@PeterSokolowsi of Merriam-Webster reports on Twitter that gallimaufry is, at this moment, the most looked-up word at the company’s website. Why? Because the New York Times’ Maureen Dowd used it in her column yesterday: “Just like the Bushes before him, Romney tried to portray himself as more American than his Democratic opponent. But America’s gallimaufry wasn’t knuckling under to the gentry this time.”
(Dowd NOOBed in her opening line: “It makes sense that Mitt Romney and his advisers are still gobsmacked by the fact that they’re not commandeering the West Wing.”)
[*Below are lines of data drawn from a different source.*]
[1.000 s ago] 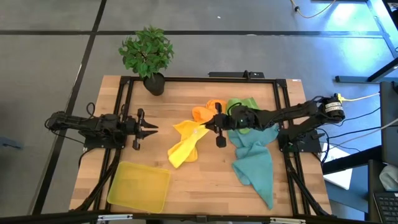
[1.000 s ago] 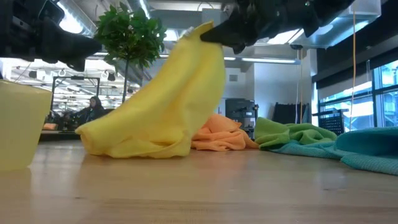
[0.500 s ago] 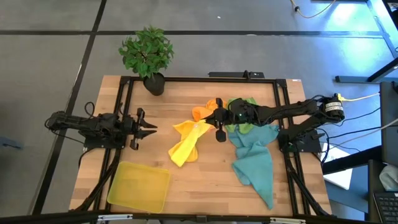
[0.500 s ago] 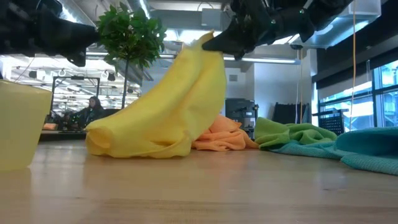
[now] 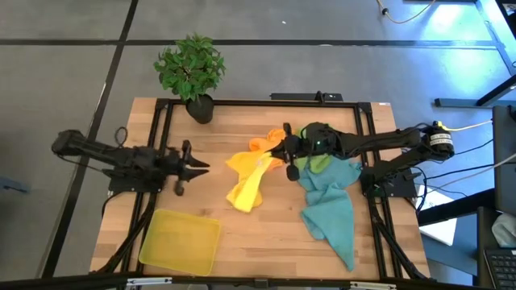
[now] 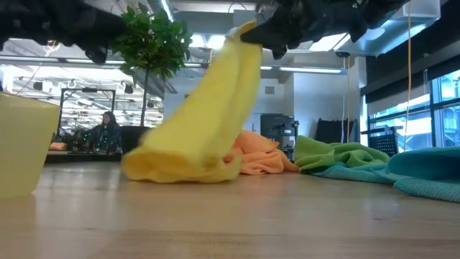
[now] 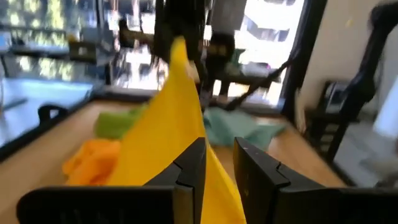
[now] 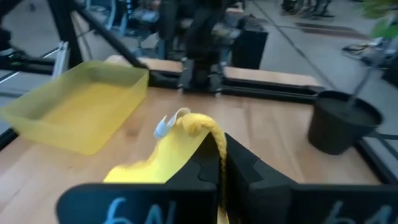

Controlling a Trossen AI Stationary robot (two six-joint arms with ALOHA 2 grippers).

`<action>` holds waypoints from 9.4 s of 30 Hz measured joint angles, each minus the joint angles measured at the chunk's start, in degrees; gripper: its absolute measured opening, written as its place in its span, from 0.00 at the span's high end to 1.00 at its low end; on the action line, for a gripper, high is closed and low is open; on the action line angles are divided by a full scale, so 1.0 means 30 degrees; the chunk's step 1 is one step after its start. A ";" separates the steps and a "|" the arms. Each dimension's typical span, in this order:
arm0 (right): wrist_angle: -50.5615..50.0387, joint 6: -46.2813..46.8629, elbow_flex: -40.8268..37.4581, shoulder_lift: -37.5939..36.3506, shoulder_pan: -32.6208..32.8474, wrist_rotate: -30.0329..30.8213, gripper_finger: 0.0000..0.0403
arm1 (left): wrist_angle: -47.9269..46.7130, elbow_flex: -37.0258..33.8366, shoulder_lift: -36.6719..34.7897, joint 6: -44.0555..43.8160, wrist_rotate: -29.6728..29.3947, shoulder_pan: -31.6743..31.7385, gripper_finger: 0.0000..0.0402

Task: Fold microfiber towels
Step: Fold the yellow microfiber cloth

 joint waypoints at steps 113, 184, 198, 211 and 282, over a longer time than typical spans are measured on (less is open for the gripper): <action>-0.2726 0.0714 -0.0029 -0.5206 -0.0327 0.0700 0.99 | -0.1642 0.8244 1.2396 -0.3884 -0.6392 -0.1383 1.00; -0.2501 0.7960 -0.4506 -0.5396 1.0366 0.4766 0.99 | -1.5378 1.7358 1.7623 -0.8339 -1.0347 -1.0267 1.00; 0.1132 1.1081 -1.0180 -0.5394 1.2147 1.0072 0.99 | -1.4045 1.7351 2.1776 -0.8555 -0.7585 -0.9069 1.00; 0.0988 1.0296 -1.0681 -0.5387 0.9688 1.1330 0.99 | -1.8362 1.7351 2.1778 -0.7512 -0.5830 -0.4913 1.00; 0.3511 0.7973 -0.9282 0.0434 0.5203 0.9348 0.79 | -1.2344 1.3271 2.0551 -0.5627 -0.1920 -0.1934 0.75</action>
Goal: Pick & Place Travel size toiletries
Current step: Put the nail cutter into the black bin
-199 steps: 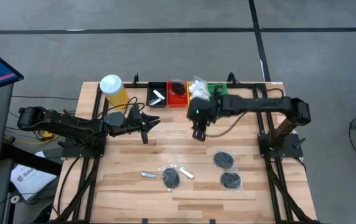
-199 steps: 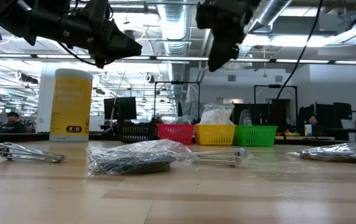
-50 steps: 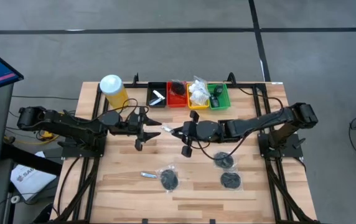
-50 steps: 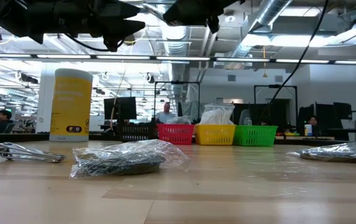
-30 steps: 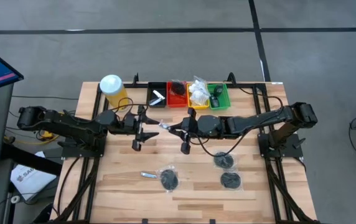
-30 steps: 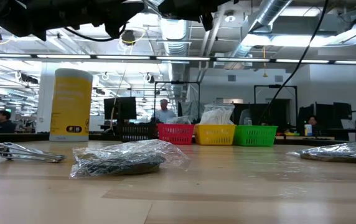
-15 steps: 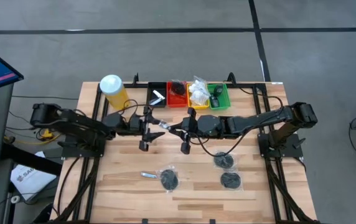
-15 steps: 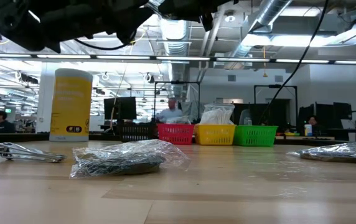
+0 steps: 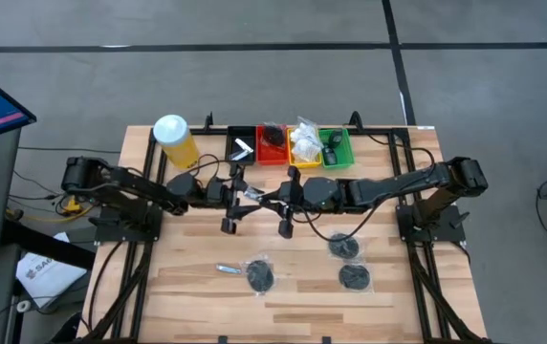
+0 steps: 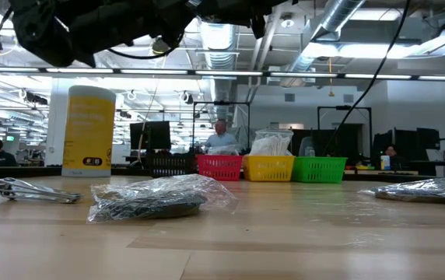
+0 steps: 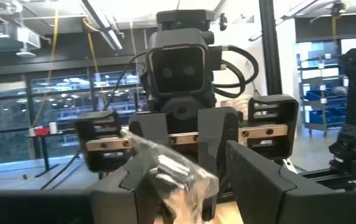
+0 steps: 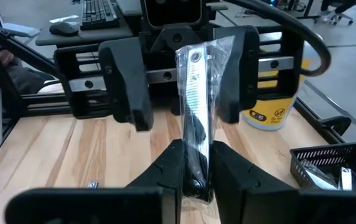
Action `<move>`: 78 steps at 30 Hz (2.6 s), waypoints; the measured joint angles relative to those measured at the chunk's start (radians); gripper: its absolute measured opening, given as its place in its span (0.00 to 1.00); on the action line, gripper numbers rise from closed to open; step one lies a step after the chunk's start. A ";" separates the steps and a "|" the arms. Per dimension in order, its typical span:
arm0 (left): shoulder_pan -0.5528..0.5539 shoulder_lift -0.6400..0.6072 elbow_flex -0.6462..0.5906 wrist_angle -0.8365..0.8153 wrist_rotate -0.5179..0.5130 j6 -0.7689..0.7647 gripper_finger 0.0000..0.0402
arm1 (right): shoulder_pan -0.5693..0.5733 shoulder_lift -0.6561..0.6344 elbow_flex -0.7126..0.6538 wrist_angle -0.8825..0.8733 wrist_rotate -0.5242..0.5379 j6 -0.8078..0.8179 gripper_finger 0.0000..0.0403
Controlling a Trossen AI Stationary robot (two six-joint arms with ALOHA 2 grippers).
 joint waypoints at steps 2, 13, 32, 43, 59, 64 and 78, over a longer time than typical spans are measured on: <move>0.000 0.014 0.010 0.000 0.016 0.000 0.39 | 0.000 0.000 0.000 -0.001 -0.001 0.000 0.12; 0.000 0.033 0.012 -0.004 0.022 -0.003 0.16 | 0.002 0.001 0.000 -0.007 -0.007 -0.005 0.12; 0.000 0.033 0.012 -0.015 0.023 0.001 0.10 | -0.002 0.001 0.000 -0.046 0.000 -0.030 0.29; 0.006 0.033 0.011 -0.016 0.023 -0.003 0.10 | -0.023 0.000 0.000 -0.130 0.006 -0.057 0.50; 0.084 0.032 0.013 -0.134 -0.208 -0.030 0.10 | -0.072 0.000 0.000 -0.471 0.006 0.098 0.50; 0.099 0.032 0.067 -0.348 -0.407 -0.054 0.10 | -0.054 0.000 0.000 -0.472 0.006 0.098 0.47; 0.210 0.032 0.270 -0.917 -0.617 -0.202 0.10 | -0.047 0.000 0.000 -0.469 0.003 0.107 0.43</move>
The OED’s first meaning for gallimaufry (which is spelled various ways) is culinary, referring to a stew or ragout with various ingredients, but as early as 1551 it took on the meaning “A heterogeneous mixture, a confused jumble, a ridiculous medley,” which is how Dowd uses it, though with a more positive spin than the definition suggests.
A Google Ngram reveals that, except for a puzzling period between about 1875 and 1885, the word has historically been used more in Britain (red line) than the U.S. (blue line):

But I wouldn’t exactly call it a Britishism, Not One-Off or otherwise. It’s just that columnists need to say things in colorful ways, and Dowd is about as colorful as they come.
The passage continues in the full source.